What Do You Need To Do To Disinherit A Son Or Daughter?

On Behalf of | Mar 1, 2021 | Probate

In the majority of estate plans, parents choose to leave considerable assets to their children. The reasons for this are fairly obvious and easy to assume. But not all parent-child relationships last a lifetime, and there are plenty of cases in which a parent will decide to disinherit a grown son or daughter.

What you do with your estate is, of course, your decision. You can disinherit one of your kids for any reason or no reason at all. Because disinheritance goes against the norm, however, you’ll want to take certain steps to reduce the chances that your intentions are unclear and that your estate becomes the subject of litigation.

Note the disinheritance in the will, but avoid a screed

When you disinherit a child, you don’t want it to be construed as a mistake or oversight. Additionally, you don’t want to give any chance for the disinherited person to allege (in bad faith) that his or her omission from the will was an accident.

Therefore, your will should include an affirmative statement of your intentions to disinherit. Beyond that one statement, however, you don’t need to and should not state reasons for the disinheritance in the will. For a variety of reasons, it could call your soundness of mind into question at the time of writing the will.
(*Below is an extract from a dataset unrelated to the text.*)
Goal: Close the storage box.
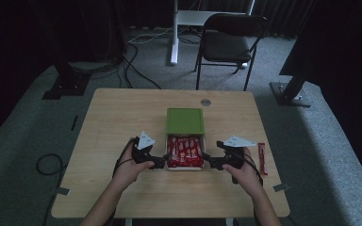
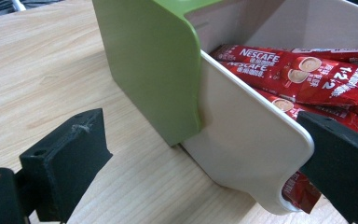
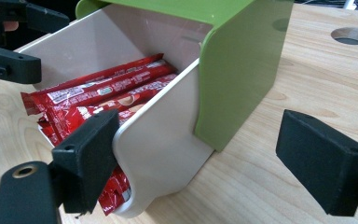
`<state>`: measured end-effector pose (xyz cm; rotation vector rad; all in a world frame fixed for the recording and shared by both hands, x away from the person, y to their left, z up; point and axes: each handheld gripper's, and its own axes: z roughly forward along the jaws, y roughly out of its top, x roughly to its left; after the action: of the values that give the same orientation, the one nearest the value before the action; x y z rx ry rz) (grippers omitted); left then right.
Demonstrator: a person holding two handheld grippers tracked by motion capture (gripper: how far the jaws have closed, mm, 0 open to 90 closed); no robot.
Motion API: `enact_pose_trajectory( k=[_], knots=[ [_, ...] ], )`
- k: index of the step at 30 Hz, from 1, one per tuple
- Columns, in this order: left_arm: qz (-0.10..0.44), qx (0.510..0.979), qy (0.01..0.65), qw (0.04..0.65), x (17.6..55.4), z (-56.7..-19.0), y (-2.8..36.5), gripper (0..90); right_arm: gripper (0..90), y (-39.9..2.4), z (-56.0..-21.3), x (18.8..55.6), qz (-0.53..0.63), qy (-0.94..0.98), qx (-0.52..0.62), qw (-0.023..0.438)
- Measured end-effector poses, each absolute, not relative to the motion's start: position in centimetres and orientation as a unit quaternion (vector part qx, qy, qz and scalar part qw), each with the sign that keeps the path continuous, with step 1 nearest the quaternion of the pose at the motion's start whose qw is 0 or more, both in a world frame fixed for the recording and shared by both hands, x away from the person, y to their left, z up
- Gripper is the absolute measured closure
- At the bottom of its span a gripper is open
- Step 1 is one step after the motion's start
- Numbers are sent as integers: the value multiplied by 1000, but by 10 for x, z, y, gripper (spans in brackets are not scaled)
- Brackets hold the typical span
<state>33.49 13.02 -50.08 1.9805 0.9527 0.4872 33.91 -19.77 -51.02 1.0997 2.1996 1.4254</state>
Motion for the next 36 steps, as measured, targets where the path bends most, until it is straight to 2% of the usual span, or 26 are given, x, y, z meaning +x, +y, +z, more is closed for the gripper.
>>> enact_pose_trajectory(
  k=[27,36],
  knots=[
    [213,792,395,413,366,-498,127,49,135,-192,-508,364,490,755,405,160],
    [215,788,403,413,376,-499,127,49,134,-190,-509,372,493,746,411,181]
  ],
)
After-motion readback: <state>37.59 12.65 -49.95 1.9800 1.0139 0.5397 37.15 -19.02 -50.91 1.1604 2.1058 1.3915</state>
Instead, you should share your reasons for disinheriting with the attorney who helps you draft the will (and the attorney should be taking careful notes). That way, if the will is contested by the disinherited party, the attorney can attest that this was your true intention, backed by reasons shared with the attorney.

Careful planning avoids estate litigation

Too many estates become the subject of family in-fighting and litigation – often because of hurt feelings or long-standing disagreements. You’ll want to do everything you can to prevent your own estate from being challenged. Litigation is expensive, stressful for your family and drains assets from the estate that should rightfully be going to your named heirs.

In short: no matter what decisions you make about your estate, it is a wise idea to work with an attorney who can document your wishes and protect your interests.